Conférence de Marcin Smietana, Univ. of Cambridge and Queen Mary Univ. of London, UK
This talk explores the intersections of queer/LGBTQ+ perspectives with those of Reproductive Justice. An overview of Reproductive Justice scholarship, substantiated by my ethnographic data, leads me to the proposal of Queer Reproductive Justice (QRJ). It urges us to look at the ways in which hierarchies of social class, race, gender, sexuality and geopolitical location structure queer reproduction. I draw on my book manuscript to provide ethnographic data from the UK and the US and explore the following questions: How do social class and the new phenomenon of spreadsheet fertility determine the thinkability of gay parenthood, and increasingly heterosexual parenthood too? How does race play out in the men’s thinking about their choice of egg donors? LGBTQ+ family making reveals logics that structure reproduction: it shows how having children becomes thinkable, how it is subject to economics, how it is racialised, and how it becomes politicised as a community claim.
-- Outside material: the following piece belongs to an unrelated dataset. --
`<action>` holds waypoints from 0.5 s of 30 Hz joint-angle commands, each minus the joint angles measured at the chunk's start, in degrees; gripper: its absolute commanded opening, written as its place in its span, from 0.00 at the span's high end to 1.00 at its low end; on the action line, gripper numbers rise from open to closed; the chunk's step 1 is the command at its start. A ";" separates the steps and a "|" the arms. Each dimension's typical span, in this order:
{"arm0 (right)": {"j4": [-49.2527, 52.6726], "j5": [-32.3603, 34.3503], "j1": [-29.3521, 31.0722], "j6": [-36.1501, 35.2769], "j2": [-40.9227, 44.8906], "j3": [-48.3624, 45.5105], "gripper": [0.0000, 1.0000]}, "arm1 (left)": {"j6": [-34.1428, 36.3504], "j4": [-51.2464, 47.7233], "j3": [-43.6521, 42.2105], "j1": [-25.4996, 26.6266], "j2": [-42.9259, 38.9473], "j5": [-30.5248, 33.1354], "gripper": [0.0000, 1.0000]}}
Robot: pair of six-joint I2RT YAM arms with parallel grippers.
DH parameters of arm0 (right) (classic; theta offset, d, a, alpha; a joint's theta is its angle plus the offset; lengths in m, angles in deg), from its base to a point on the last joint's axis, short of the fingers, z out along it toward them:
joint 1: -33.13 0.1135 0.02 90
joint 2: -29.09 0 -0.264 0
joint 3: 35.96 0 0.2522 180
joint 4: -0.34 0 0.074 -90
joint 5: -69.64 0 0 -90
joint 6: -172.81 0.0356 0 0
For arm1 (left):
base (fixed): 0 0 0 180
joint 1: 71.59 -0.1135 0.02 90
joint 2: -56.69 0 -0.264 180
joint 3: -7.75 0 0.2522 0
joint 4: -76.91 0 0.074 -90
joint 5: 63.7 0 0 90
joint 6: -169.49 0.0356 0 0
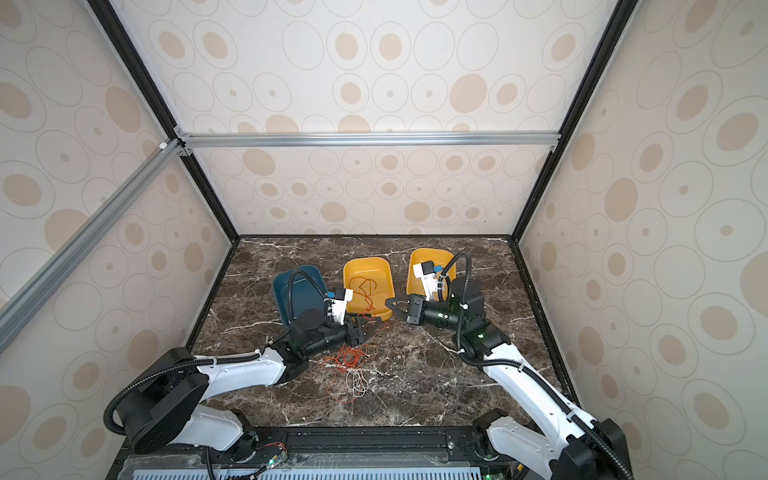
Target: Untangle the cables
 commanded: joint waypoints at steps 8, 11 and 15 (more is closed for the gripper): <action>9.10 10.29 0.19 -6.68 2.70 0.63 1.00 | -0.22 0.67 -0.77 -0.13 -3.43 3.22 0.95; 12.22 15.90 0.20 -8.38 3.63 0.36 1.00 | -0.05 0.38 -1.87 -0.13 -4.99 4.12 0.99; 14.99 21.59 0.22 -9.59 4.24 0.07 1.00 | 0.31 -0.17 -2.76 -0.25 -6.20 4.37 1.00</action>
Marcin Smietana is an Affiliated Lecturer in the Reproductive Sociology Research Group (ReproSoc) at the University of Cambridge, where he was a Senior Research Associate earlier. Currently he also holds the post of Postdoctoral Researcher at Queen Mary University of London’s Remaking Fertility initiative, and he is an Affiliated Researcher with AFIN-Barcelona research group at the Autonomous University of Barcelona. His ethnographic research focuses on gay men who create families through surrogacy and adoption in the United Kingdom, United States, and Spain. He adopts perspectives from the sociology of reproduction, queer kinships, queer reproductive justice, as well as race and whiteness studies.